Aim of the task ->
What the task needs is the data below, written out verbatim.

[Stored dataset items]
○ ○ ○ ○
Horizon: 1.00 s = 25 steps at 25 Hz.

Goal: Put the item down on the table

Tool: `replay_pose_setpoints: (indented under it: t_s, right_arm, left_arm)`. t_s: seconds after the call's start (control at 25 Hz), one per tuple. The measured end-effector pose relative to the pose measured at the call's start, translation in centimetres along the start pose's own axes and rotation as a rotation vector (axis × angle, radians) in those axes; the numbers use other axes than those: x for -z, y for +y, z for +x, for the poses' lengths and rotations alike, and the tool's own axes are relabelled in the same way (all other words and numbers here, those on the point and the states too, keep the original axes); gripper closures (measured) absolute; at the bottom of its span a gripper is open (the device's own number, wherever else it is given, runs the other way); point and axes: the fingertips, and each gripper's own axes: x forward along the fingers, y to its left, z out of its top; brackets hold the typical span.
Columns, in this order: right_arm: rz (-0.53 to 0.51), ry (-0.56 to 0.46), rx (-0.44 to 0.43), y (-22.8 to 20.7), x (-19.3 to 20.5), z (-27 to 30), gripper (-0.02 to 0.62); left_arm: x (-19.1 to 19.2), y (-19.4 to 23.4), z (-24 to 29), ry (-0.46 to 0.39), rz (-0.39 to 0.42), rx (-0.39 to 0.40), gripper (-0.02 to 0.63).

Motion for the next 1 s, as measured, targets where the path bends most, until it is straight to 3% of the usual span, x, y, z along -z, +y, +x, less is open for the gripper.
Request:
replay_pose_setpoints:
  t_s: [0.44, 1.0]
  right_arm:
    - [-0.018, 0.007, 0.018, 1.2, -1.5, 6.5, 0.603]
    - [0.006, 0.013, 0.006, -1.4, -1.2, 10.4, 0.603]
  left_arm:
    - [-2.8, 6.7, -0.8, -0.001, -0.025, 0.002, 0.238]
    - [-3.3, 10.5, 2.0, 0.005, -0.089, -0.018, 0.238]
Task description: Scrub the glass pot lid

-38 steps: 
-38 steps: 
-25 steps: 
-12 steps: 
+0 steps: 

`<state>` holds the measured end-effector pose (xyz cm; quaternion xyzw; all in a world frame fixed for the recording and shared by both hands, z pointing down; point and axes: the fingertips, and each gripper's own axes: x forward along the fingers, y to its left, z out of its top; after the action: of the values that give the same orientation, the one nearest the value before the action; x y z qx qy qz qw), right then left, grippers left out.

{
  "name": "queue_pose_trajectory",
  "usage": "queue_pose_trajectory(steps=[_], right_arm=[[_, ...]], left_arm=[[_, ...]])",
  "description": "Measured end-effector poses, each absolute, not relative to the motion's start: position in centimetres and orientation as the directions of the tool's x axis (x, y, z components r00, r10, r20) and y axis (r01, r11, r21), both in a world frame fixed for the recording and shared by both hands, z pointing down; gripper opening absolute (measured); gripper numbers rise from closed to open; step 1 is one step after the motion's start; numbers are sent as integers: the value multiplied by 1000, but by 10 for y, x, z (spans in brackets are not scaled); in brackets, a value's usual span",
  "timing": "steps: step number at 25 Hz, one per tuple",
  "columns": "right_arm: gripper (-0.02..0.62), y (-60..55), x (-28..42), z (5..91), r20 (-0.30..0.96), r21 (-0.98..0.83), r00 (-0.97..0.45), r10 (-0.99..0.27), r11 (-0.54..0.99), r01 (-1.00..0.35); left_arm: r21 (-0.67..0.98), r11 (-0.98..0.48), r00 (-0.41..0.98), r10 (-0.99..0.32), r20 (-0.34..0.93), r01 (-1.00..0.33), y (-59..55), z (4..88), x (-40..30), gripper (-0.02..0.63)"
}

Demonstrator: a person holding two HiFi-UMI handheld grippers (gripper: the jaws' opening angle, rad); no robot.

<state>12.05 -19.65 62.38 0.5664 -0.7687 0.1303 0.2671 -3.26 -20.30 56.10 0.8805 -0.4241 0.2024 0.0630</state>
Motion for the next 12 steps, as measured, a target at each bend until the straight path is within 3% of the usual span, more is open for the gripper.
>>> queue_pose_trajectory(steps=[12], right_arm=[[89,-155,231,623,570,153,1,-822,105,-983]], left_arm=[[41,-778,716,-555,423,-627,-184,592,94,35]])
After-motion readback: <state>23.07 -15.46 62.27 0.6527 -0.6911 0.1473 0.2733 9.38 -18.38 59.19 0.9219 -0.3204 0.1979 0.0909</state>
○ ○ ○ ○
Response box ->
Horizon: 1.00 s = 25 steps at 25 Hz.

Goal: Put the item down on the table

Tool: `replay_pose_setpoints: (indented under it: t_s, right_arm, left_arm)`. t_s: seconds after the call's start (control at 25 Hz), one per tuple. The measured end-effector pose relative to the pose measured at the call's start, translation in centimetres along the start pose's own axes and rotation as a rotation vector (axis × angle, radians) in those axes; the numbers use other axes than those: x for -z, y for +y, z for +x, for the poses' lengths and rotations alike, and the tool's own axes are relabelled in the same way (all other words and numbers here, those on the point and the states too, keep the original axes); gripper closures (measured) absolute; at the bottom of its span a gripper is open (the device's own number, wherever else it is given, runs the other way); point and axes: the fingertips, and each gripper's own axes: x forward along the fingers, y to its left, z out of its top; brackets hold the typical span.
Columns, in this order: right_arm: rz (-0.53 to 0.51), ry (-0.56 to 0.46), rx (-0.44 to 0.43), y (-22.8 to 20.7), x (-19.3 to 20.5), z (-27 to 30), gripper (-0.02 to 0.62); left_arm: x (-19.1 to 19.2), y (-19.4 to 23.4), z (-24 to 29), ry (-0.46 to 0.39), rz (-0.39 to 0.42), rx (-0.39 to 0.40), gripper (-0.02 to 0.63).

Motion for the next 1 s, as measured, targets where the path bends most, until it is straight to 3% of the usual span, x, y, z along -z, +y, +x, less is open for the gripper.
Request:
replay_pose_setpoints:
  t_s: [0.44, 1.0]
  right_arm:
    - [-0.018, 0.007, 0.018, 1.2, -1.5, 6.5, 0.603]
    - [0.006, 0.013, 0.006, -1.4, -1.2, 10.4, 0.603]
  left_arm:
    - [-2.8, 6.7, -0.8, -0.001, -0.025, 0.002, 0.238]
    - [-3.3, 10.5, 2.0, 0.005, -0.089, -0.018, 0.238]
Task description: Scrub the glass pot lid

-38 steps: 
-38 steps: 
-25 steps: 
-12 steps: 
+0 steps: 

`<state>` holds the measured end-effector pose (xyz cm; quaternion xyzw; all in a world frame fixed for the recording and shared by both hands, z pointing down; point and axes: the fingertips, and each gripper's own axes: x forward along the fingers, y to its left, z out of its top; after the action: of the values that give the same orientation, the one nearest the value before the action; x y z qx qy qz qw), right then left, grippers left out.

{
  "name": "queue_pose_trajectory",
  "usage": "queue_pose_trajectory(steps=[_], right_arm=[[_, ...]], left_arm=[[_, ...]])",
  "description": "Measured end-effector poses, each absolute, not relative to the motion's start: position in centimetres and orientation as the directions of the tool's x axis (x, y, z components r00, r10, r20) and y axis (r01, r11, r21), both in a world frame fixed for the recording and shared by both hands, z pointing down; gripper opening absolute (measured); gripper numbers rise from closed to open; step 1 is one step after the motion's start; numbers are sent as integers: the value multiplied by 1000, but by 10 for y, x, z (spans in brackets are not scaled); in brackets, a value's usual span",
  "timing": "steps: step number at 25 Hz, one per tuple",
  "columns": "right_arm: gripper (-0.02..0.62), y (-60..55), x (-28..42), z (5..91), r20 (-0.30..0.96), r21 (-0.98..0.83), r00 (-0.97..0.45), r10 (-0.99..0.27), r11 (-0.54..0.99), r01 (-1.00..0.35); left_arm: r21 (-0.67..0.98), r11 (-0.98..0.48), r00 (-0.41..0.98), r10 (-0.99..0.32), r20 (-0.34..0.93), r01 (-1.00..0.33), y (-59..55), z (4..88), x (-40..30), gripper (-0.02..0.63)"
}

Demonstrator: a person holding two HiFi-UMI handheld grippers (gripper: the jaws' opening angle, rad); no robot.

<state>12.05 -19.65 62.38 0.5664 -0.7687 0.1303 0.2671 -3.26 -20.30 56.10 0.8805 -0.4241 0.2024 0.0630</state>
Motion for the next 12 steps, as measured, a target at each bend until the straight path is within 3% of the usual span, more is open for the gripper.
>>> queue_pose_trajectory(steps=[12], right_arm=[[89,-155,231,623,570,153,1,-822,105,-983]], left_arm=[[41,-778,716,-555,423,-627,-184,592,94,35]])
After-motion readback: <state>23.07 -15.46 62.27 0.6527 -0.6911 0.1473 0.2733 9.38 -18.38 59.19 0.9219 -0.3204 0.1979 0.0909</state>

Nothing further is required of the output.